Collected material ->
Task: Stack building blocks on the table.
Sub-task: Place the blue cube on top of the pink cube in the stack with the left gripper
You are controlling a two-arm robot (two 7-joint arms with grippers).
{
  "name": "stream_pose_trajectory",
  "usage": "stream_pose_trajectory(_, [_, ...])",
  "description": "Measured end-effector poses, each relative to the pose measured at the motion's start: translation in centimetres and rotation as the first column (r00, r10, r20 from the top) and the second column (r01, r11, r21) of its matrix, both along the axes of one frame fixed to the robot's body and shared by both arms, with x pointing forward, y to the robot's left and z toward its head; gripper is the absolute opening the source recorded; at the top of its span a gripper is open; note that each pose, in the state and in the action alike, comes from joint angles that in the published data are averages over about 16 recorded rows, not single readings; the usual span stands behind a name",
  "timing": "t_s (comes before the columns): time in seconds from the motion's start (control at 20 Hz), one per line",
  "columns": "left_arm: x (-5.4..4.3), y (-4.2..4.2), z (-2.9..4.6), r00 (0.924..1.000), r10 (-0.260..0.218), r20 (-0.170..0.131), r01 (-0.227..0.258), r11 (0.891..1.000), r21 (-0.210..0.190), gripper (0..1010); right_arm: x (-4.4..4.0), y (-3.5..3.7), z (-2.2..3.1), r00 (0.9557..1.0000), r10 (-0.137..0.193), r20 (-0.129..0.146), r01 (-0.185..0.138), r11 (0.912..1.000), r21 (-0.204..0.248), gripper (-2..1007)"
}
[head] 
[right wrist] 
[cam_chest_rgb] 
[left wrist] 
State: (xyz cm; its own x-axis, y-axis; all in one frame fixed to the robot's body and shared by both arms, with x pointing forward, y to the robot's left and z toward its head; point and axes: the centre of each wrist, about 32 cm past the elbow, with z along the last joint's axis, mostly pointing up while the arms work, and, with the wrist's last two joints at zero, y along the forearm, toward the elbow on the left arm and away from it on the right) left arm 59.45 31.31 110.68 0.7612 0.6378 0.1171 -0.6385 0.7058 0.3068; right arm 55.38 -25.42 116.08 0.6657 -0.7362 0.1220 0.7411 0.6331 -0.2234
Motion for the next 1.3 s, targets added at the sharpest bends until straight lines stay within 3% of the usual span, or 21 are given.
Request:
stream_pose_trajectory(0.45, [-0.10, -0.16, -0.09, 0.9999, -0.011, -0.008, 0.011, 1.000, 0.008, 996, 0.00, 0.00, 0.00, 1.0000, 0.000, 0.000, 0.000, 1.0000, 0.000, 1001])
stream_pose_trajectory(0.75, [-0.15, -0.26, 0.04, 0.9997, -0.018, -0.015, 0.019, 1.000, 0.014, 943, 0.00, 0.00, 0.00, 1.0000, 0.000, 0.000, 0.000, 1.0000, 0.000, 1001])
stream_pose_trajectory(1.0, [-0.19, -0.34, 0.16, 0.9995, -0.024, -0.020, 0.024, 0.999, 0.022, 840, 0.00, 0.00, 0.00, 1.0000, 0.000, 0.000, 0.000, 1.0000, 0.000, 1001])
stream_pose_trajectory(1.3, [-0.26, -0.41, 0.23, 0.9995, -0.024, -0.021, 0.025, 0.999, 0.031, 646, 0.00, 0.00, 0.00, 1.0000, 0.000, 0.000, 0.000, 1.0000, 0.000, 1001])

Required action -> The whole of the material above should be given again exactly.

Task solution ->
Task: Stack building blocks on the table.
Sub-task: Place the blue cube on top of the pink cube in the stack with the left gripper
You are controlling a two-arm robot (two 7-joint arms with grippers).
{
  "name": "stream_pose_trajectory",
  "usage": "stream_pose_trajectory(_, [_, ...])",
  "description": "Measured end-effector poses, each relative to the pose measured at the motion's start: translation in centimetres and rotation as the first column (r00, r10, r20 from the top) and the second column (r01, r11, r21) of its matrix, both along the axes of one frame fixed to the robot's body and shared by both arms, with x pointing forward, y to the robot's left and z toward its head; gripper is the absolute opening the source recorded; at the top of its span a gripper is open; note that each pose, in the state and in the action alike, comes from joint angles that in the published data are averages over about 16 recorded rows, not single readings; the usual span stands behind a name",
  "timing": "t_s (comes before the columns): time in seconds from the motion's start (control at 20 Hz), one per line",
  "columns": "left_arm: x (-5.4..4.3), y (-4.2..4.2), z (-2.9..4.6), r00 (0.924..1.000), r10 (-0.260..0.218), r20 (-0.170..0.131), r01 (-0.227..0.258), r11 (0.891..1.000), r21 (-0.210..0.190), gripper (0..1010); right_arm: x (-4.4..4.0), y (-3.5..3.7), z (-2.2..3.1), r00 (0.9557..1.0000), r10 (-0.137..0.193), r20 (-0.129..0.146), r01 (-0.185..0.138), r11 (0.912..1.000), r21 (-0.204..0.248), gripper (-2..1007)"
}
[head] 
[right wrist] 
[cam_chest_rgb] 
[left wrist] 
State: (xyz cm; its own x-axis, y-axis; all in one frame fixed to the robot's body and shared by both arms, with x pointing forward, y to the robot's left and z toward its head; point and axes: the centre of each wrist, about 32 cm past the elbow, with z along the last joint's axis, mostly pointing up while the arms work, and, with the wrist's last two joints at zero, y along the forearm, toward the elbow on the left arm and away from it on the right) left arm 59.45 31.31 110.68 0.7612 0.6378 0.1171 -0.6385 0.7058 0.3068; right arm 55.38 -25.42 116.08 0.6657 -0.7362 0.1220 0.7411 0.6331 -0.2234
Motion for the next 1.3 s, targets added at the sharpest bends until straight lines stay within 3% of the usual span, or 21 are given.
Request:
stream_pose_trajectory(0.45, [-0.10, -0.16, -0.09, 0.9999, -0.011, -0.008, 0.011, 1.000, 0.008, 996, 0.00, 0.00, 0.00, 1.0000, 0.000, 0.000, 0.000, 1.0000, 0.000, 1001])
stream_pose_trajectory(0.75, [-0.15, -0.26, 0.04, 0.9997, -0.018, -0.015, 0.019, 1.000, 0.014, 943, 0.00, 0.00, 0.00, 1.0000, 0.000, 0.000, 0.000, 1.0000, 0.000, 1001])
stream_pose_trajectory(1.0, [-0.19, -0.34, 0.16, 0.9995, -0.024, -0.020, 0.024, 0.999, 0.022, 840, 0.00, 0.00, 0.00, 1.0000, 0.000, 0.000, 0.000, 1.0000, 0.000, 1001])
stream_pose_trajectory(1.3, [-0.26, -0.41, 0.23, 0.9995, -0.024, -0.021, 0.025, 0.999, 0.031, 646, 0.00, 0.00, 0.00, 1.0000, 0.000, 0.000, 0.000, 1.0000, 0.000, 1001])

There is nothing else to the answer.